Task instructions: Could you reproduce the lines below from the one with "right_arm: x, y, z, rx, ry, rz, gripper" through the one with "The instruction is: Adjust"? Keep both ends and add nothing.

Dataset extract:
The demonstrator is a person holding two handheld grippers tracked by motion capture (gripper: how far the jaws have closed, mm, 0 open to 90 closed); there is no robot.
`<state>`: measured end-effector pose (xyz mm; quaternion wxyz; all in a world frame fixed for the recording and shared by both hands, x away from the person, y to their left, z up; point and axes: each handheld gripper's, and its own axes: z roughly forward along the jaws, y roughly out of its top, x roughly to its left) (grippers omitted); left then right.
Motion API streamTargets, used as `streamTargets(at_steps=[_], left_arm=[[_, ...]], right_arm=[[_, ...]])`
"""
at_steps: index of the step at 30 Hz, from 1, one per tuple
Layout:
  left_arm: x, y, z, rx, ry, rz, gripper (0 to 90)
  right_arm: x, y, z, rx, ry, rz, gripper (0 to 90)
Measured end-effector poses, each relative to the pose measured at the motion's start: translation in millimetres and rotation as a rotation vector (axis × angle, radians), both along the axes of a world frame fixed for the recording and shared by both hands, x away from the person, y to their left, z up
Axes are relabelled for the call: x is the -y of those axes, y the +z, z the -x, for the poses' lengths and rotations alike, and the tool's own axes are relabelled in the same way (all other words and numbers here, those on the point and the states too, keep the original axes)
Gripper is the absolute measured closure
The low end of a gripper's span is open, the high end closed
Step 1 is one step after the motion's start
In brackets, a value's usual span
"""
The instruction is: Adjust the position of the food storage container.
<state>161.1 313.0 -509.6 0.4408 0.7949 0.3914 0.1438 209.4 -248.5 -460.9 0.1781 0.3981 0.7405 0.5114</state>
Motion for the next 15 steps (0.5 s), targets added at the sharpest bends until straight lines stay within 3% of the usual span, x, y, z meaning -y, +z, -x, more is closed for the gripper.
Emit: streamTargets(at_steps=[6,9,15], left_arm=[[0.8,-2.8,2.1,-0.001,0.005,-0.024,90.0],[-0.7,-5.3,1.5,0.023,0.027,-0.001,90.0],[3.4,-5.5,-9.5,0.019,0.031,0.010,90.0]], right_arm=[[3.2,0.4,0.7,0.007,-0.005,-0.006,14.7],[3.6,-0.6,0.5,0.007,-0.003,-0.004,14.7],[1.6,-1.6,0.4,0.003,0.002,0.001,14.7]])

Response to this task:
  right_arm: x, y, z, rx, ry, rz, gripper (0 to 90)
Measured end-effector poses, each relative to the pose measured at the motion's start: translation in millimetres and rotation as a rotation vector (axis × angle, radians), both along the axes of a world frame fixed for the recording and shared by both hands, x away from the person, y to their left, z up
Axes are relabelled for the call: x is the -y of those axes, y the +z, z the -x, for the poses' lengths and rotations alike, and the tool's own axes are relabelled in the same way (all other words and numbers here, those on the point and the states too, keep the original axes)
Gripper is the absolute measured closure
The low end of a gripper's span is open, the high end closed
Step 1 is one step after the motion's start
In brackets, a value's usual span
"""
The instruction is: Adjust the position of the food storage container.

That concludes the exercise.